My tween cousin and I have a weekly movie night. I am continually searching for themes to surprise him with, but the rentals need to satisfy the both of us: this way, we can both look forward to spending quality time together. The tween age bracket is hard to please, but I’m hoping that a mixture of recent and retro classics will suffice. My choices tend to lean on the retro side, only because I’m older, more nostalgic and I appreciate the value of introducing a new generation to a relevant old film. The theme of time travel can be broken up into a few months of movies, depending upon the quantity viewed in one sitting. My cousin and I can watch at least two, possibly three per week. Even one film can make all the difference, as long as it’s within the theme.
My first pick, in no special order, is called “Frequency” from the year 2000. It stars Jim Caviezel as a homicide detective for the New York police department in 1999. His father (Dennis Quaid) was killed thirty years ago, but thanks to a strange short-wave radio he recovered from his youth, he can now communicate with his father in the late sixties, warning him of the impending disaster. However, this altercation of the timeline causes an unwanted effect: the cop’s mother is murdered instead. Together, the father and son work to identify the killer before he or she can strike. This is an inventive story with a perfect amount of suspense. The element of time travel is used in a unique way and the result is entertaining.
The next pick is called “Mr. Destiny” from 1990. It’s about an average, unhappy working-class guy who wishes that he could have not struck out during a crucial baseball game in high school. A mysterious man, similar to Cinderella’s fairy godmother, allows him to re-live his life as if he finished that pivotal baseball game successfully. However, things aren’t always as they seem, and this movie teaches a valuable life lesson in addition to promoting qualities such as loyalty, honesty, and friendship. The alternate time travel is also slightly reminiscent of the movie “It’s a Wonderful Life”.
The next pick is titled “Prince of Persia: The Sands of Time” from 2010. It stars Jake Gyllenhaal, Ben Kingsley, Alfred Molina and Gemma Arterton. An adopted prince gains an ally in a princess to join forces against some powerful villains. These villains are looking for a renowned dagger containing the Sands of Time, permitting the owner of it to reverse time. Despite the fact that this tale is set in the sixth century, it has plenty of action, romance, drama and even suspense. The actors were very convincing, and this movie was just plain fun.
My top ten time travel movies for tweens wouldn’t be complete without the “Back to the Future” trilogy. It’s rare that a film has a successful sequel, let alone a third installment. It’s about a teen that hangs around a crackpot scientist who invents a time travel machine inside a car. All of the adventures that come about from the machine change the course of history for those involved. But for the viewers, it contains memorable scenes, unforgettable one-liners and a great film score. The first movie is one of my top favorite movies of all time, and I’ve practically memorized the script!

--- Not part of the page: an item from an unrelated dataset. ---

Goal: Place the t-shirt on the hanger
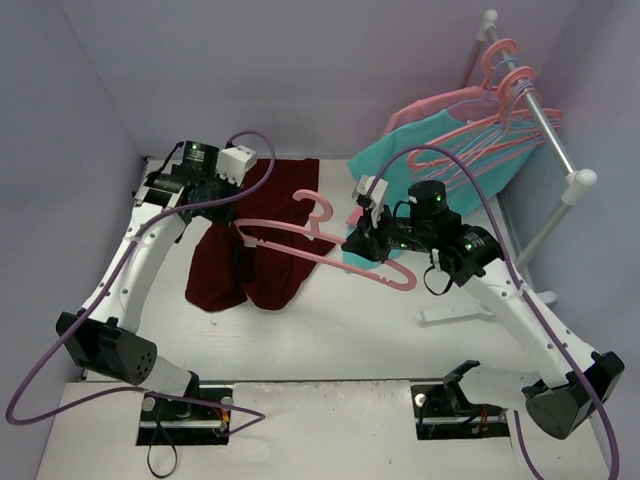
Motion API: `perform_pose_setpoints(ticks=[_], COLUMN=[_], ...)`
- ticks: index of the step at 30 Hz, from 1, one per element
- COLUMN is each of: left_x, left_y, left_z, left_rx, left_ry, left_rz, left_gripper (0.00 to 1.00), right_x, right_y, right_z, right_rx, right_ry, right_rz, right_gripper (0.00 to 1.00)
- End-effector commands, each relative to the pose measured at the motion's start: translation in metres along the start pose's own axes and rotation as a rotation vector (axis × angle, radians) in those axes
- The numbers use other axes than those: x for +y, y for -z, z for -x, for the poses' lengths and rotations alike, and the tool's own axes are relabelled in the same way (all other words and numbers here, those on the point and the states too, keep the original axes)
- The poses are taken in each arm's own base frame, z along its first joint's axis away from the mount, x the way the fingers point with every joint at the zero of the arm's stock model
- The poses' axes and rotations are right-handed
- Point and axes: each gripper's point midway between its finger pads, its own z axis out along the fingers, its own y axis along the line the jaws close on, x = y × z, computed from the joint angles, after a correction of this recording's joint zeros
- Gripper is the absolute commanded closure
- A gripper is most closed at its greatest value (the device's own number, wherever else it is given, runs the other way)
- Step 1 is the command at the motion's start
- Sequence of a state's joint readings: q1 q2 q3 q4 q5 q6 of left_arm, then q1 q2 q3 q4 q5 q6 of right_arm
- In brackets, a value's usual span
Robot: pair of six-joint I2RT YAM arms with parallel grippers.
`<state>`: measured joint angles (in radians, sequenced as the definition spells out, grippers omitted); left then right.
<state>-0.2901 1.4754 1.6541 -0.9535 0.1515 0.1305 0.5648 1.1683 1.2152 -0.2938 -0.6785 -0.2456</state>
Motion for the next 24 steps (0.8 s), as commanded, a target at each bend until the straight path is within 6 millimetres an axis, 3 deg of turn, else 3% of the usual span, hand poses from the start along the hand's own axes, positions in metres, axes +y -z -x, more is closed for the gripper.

The seventh pick is called “Flight of the Navigator”, a 1986 Disney movie. A boy from 1978 is accidentally sent forward in time to 1986 without aging. This is all due to a mysterious UFO that is attempting to get back to its home planet. The mechanical captain of the spaceship is voiced by Paul Reubens (Pee-Wee Herman). There’s even an appearance by a very young Sarah Jessica Parker. This is a terrific family film with a great soundtrack and memorable characters.
My eighth pick is titled “Bill and Ted’s Excellent Adventure” from 1989. I only favored the first film, because the sequel got a bit too weird for my tastes. This bodacious theatrical release stars a young Keanu Reeves, Alex Winter and none other than George Carlin. The plot focuses on a pair of slacker high school students that need to ace an oral history exam in order to graduate and keep their rock band from breaking up. A time traveler from the future helps them out – in a most excellent way – by allowing them to travel back in time and retrieve various key people from history in a telephone booth. It could only happen in the eighties!
My final picks are actually an original film along with its remake. The title of the movie is “The Time Machine”. The first version is from 1960 and the second one was released in 2002. Both films have strengths and weaknesses, but they are memorable and entertaining. My cousin even wanted to read the book after seeing both movies: getting a tween to do that is a feat within itself.
These movies are definitely part of popular culture. While a few of them have yet to reach classic status, they make up for it with unique storytelling techniques. The plots will generate tons of interesting conversation pieces between the average adult and tween while opening the doors to bond and showing them a part of nostalgia without being too pushy. As a result of viewing them in a family setting, I hope that memories can be made and shared to last a lifetime.